Untersiggenthal

Diese Mega-Krippe verzaubert das ganze Dorf

Weder Aufwand noch Kosten wurden für das Krippendorf in Untersiggenthal gescheut.

Über die Weihnachtstage sind vermutlich die meisten Familien mit dem Aufbau einer kleinen Weihnachtskrippe beschäftigt. Im Normalfall reicht dafür ein Tischchen im Wohnzimmer aus.

Auch der Bauer Fredy Umbricht, der zusammen mit seinem Bruder Pirmin in Untersiggenthal den Hofladen Wein & Gemüse Umbricht betreibt, gestaltete gemeinsam mit seiner Partnerin Sina Brugger eine solche Weihnachtskrippe. Doch diese Krippe passt kaum ins eigene Wohnzimmer: Allein die Bodenfläche des Krippendorfs beträgt beachtliche acht auf dreieinhalb Meter. Wer die vergleichsweise kleinen Figuren von Maria, Joseph, Jesus und den Drei Königen finden will, muss genau hinschauen.
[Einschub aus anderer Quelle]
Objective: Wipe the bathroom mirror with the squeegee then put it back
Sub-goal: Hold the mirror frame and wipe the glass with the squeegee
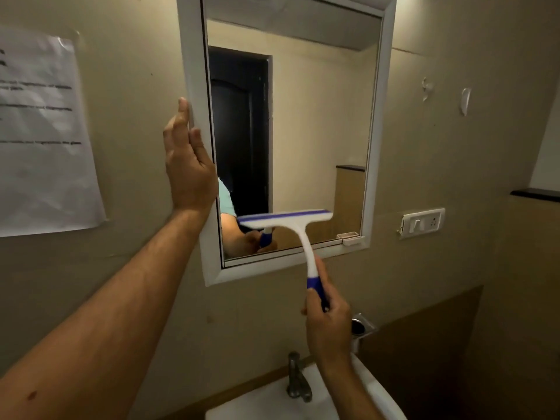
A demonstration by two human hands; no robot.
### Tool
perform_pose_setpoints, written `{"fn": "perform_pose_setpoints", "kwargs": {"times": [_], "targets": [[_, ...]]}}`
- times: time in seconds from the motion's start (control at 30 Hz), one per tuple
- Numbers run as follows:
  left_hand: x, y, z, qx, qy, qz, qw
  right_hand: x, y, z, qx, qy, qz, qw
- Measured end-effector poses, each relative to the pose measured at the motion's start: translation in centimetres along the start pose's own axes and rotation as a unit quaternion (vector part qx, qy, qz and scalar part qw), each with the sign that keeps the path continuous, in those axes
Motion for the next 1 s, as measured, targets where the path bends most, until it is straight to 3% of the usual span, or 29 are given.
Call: {"fn": "perform_pose_setpoints", "kwargs": {"times": [0.3,0.6,0.83,1.0], "targets": [[0.2,-0.8,0.2,-0.034,-0.003,-0.02,0.999,2.3,-4.2,1.8,0.01,0.013,-0.054,0.998],[0.0,-1.2,0.3,-0.062,0.011,-0.019,0.998,-3.5,1.8,1.5,-0.055,-0.004,0.012,0.998],[0.1,-1.8,0.6,-0.071,0.005,-0.036,0.997,-0.4,-0.2,2.5,-0.035,0.024,-0.04,0.998],[-0.1,-1.8,0.6,-0.072,0.007,-0.033,0.997,-2.3,3.4,2.4,-0.048,0.004,0.004,0.999]]}}
Point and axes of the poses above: each hand's wrist, its own x-axis towards the middle knuckle, its own z-axis out of the palm, y = z × x, the point moved 3 cm from there along x, towards the middle knuckle, and after that the axes turned 2 degrees about z, right-handed, at the moved point
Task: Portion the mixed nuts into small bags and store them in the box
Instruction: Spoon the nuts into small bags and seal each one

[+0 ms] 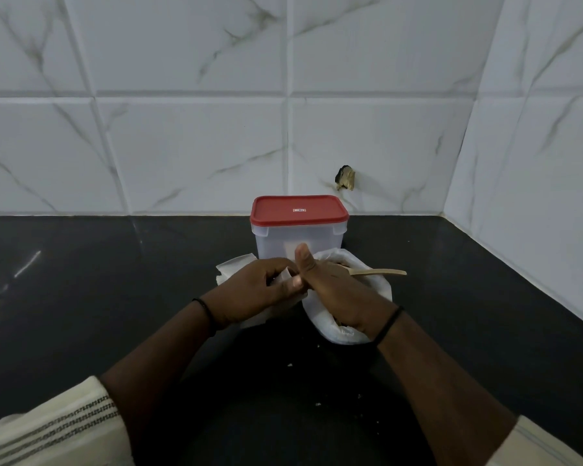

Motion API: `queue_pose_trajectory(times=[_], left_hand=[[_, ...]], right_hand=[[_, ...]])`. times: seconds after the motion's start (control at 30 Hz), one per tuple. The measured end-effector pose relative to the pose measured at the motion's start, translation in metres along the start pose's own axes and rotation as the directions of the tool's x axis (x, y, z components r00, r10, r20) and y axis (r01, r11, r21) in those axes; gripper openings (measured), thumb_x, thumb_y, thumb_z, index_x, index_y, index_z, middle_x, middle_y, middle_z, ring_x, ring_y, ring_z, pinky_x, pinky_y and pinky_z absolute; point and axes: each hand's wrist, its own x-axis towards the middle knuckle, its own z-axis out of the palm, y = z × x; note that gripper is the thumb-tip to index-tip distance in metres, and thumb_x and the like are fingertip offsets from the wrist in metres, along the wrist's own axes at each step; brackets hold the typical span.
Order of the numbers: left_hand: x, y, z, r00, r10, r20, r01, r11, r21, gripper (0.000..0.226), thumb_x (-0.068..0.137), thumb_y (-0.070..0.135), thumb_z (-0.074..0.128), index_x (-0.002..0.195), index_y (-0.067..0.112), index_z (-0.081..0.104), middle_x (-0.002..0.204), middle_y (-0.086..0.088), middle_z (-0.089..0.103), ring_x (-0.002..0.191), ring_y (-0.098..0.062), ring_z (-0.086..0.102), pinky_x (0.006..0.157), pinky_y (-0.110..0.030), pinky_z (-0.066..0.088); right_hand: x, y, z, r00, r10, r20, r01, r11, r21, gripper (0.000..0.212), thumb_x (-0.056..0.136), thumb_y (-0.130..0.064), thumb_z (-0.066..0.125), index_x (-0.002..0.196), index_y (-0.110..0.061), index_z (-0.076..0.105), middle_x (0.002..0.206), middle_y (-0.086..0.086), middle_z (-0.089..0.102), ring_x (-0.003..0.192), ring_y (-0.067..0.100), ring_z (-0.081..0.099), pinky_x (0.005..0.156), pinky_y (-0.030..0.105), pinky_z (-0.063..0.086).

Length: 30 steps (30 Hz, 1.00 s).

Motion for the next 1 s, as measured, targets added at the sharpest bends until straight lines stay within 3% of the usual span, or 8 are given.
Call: queue_pose_trajectory(times=[0.17,0.3,0.4,0.53,0.7,0.77,0.9,1.0], left_hand=[[-0.001,-0.001,0.002,1.000,-0.022,-0.010,0.022,1.000,0.002,0.082,0.073,0.085,0.045,0.114,0.018,0.066,0.110,-0.006,0.069,0.102,-0.025,0.065,0.092,-0.049,0.050],[-0.001,0.003,-0.002,1.000,-0.006,-0.024,0.006,1.000,-0.007,0.080,0.065,0.090,0.045,0.105,0.025,0.067,0.102,0.000,0.071,0.093,-0.014,0.065,0.085,-0.031,0.053],[-0.002,0.004,-0.002,0.999,-0.034,0.011,0.034,0.999,-0.035,0.067,0.075,0.074,0.056,0.111,0.018,0.067,0.104,0.000,0.071,0.093,-0.014,0.066,0.081,-0.028,0.054],[-0.002,0.003,-0.001,0.996,-0.067,0.052,0.071,0.995,-0.074,0.035,0.085,0.037,0.073,0.113,0.018,0.068,0.105,0.001,0.072,0.094,-0.009,0.067,0.082,-0.022,0.054],[-0.002,0.002,-0.001,0.999,-0.051,-0.005,0.051,0.998,0.032,0.040,0.076,0.044,0.078,0.110,0.026,0.067,0.102,0.008,0.071,0.095,-0.007,0.065,0.084,-0.025,0.053],[-0.002,0.004,-0.002,0.995,-0.022,-0.095,0.033,0.992,0.120,0.040,0.075,0.046,0.079,0.108,0.028,0.065,0.097,0.011,0.069,0.089,-0.004,0.063,0.079,-0.024,0.050],[-0.001,0.002,-0.003,0.970,0.058,-0.237,0.001,0.970,0.244,0.047,0.069,0.061,0.073,0.100,0.028,0.065,0.093,0.012,0.065,0.085,-0.005,0.061,0.076,-0.031,0.052],[-0.001,-0.002,-0.001,0.941,0.070,-0.332,0.032,0.956,0.293,0.055,0.064,0.073,0.063,0.096,0.028,0.063,0.090,0.012,0.063,0.082,-0.003,0.058,0.073,-0.030,0.051]], right_hand=[[-0.007,-0.006,-0.002,0.996,0.008,0.087,-0.004,0.999,-0.041,0.064,0.070,-0.073,0.007,0.108,-0.045,0.050,0.148,0.018,0.047,0.136,0.027,0.042,0.096,0.017,0.034],[-0.003,-0.002,0.003,0.994,0.002,0.109,0.014,0.990,-0.143,0.108,0.071,-0.071,0.003,0.143,-0.005,0.048,0.147,0.020,0.048,0.139,0.034,0.038,0.117,0.044,0.017],[-0.003,-0.002,0.002,0.996,-0.003,0.088,0.013,0.993,-0.118,0.098,0.072,-0.070,0.007,0.135,-0.014,0.056,0.147,0.019,0.049,0.139,0.032,0.038,0.114,0.037,0.024],[-0.003,-0.003,-0.001,0.998,-0.006,0.056,0.005,1.000,0.013,0.069,0.057,-0.095,0.013,0.083,-0.043,0.050,0.139,0.015,0.057,0.135,0.028,0.046,0.110,0.033,0.031],[0.003,0.007,0.001,0.997,-0.066,-0.034,0.071,0.980,0.184,0.094,0.064,-0.097,0.031,0.076,-0.014,0.073,0.098,0.016,0.073,0.106,0.035,0.066,0.107,0.050,0.043],[0.006,0.010,-0.001,0.995,-0.088,-0.037,0.094,0.975,0.201,0.091,0.062,-0.100,0.030,0.070,-0.023,0.077,0.081,0.001,0.075,0.095,0.023,0.070,0.104,0.049,0.046],[0.012,0.012,-0.006,0.986,-0.134,-0.096,0.142,0.986,0.082,0.101,0.062,-0.102,0.012,0.082,-0.029,0.079,0.092,-0.009,0.076,0.099,0.004,0.068,0.104,0.037,0.044],[0.010,0.014,-0.018,0.933,-0.170,-0.318,0.191,0.981,0.034,0.091,0.079,-0.089,0.015,0.076,-0.025,0.080,0.078,-0.010,0.076,0.082,0.002,0.071,0.092,0.033,0.050]])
Blickfang ist die selbst gebastelte Seilbahn. «Bergwelt ist das Sujet der diesjährigen Krippe», sagt Umbricht.

Seit 13 Jahren baut Umbricht vor der Adventszeit Stück für Stück eine idyllische Traumwelt auf. Noch nie gab es einen Vandalismus-Vorfall. Das Krippendorf findet stattdessen jedes Jahr grossen Anklang und hat mittlerweile Tradition im Dorf. Auch vom Adventsmarkt ist es nicht mehr wegzudenken.

150 Stunden investiert

Bis die Kisten, die als Unterlage dienen, mit Moos aus dem Wald abgedeckt sind und alle 38 Häuschen mit Lichterketten verkabelt sind, braucht es eine Menge Geduld. Der Arbeitsaufwand für die Riesenkrippe betrug ganze 150 Stunden. Auch hatte das Vorhaben seinen Preis: Über 1000 Franken schlagen zu Buche. «Das Material hält aber für die nächsten paar Jahre», sagt Umbricht. Weshalb macht man das überhaupt alles? «Das Krippendorf bereitet Kunden, Passanten sowie uns Freude», sagt Umbricht.

Fredy Umbricht über das grosse Weihnachtskrippendorf in Untersiggenthal

Fredy Umbricht über das grosse Weihnachtskrippendorf in Untersiggenthal

Er konnte neben der Unterstützung der Partnerin ebenfalls auf seinen Vater Erwin Umbricht zählen. Auch der neunjährige Lorin und die sechsjährige Enora packten fleissig mit an. Die beiden Kinder des Bruders stellten sogar eigene Spielsachen zur Verfügung. «Es ist schön, dass alle mithelfen. So macht der Aufbau gleich noch mehr Spass», sagt Umbricht und fügt an: «Der Schulweg führt direkt an der Krippe vorbei.» Wenn sich die Kinder begeistert etwas wie «Cool, schau, die stellen die Häuschen wieder auf» zurufen, freue das ihn und seine Helfer. Bis zum 6. Januar lässt sich das Krippendorf noch bestaunen.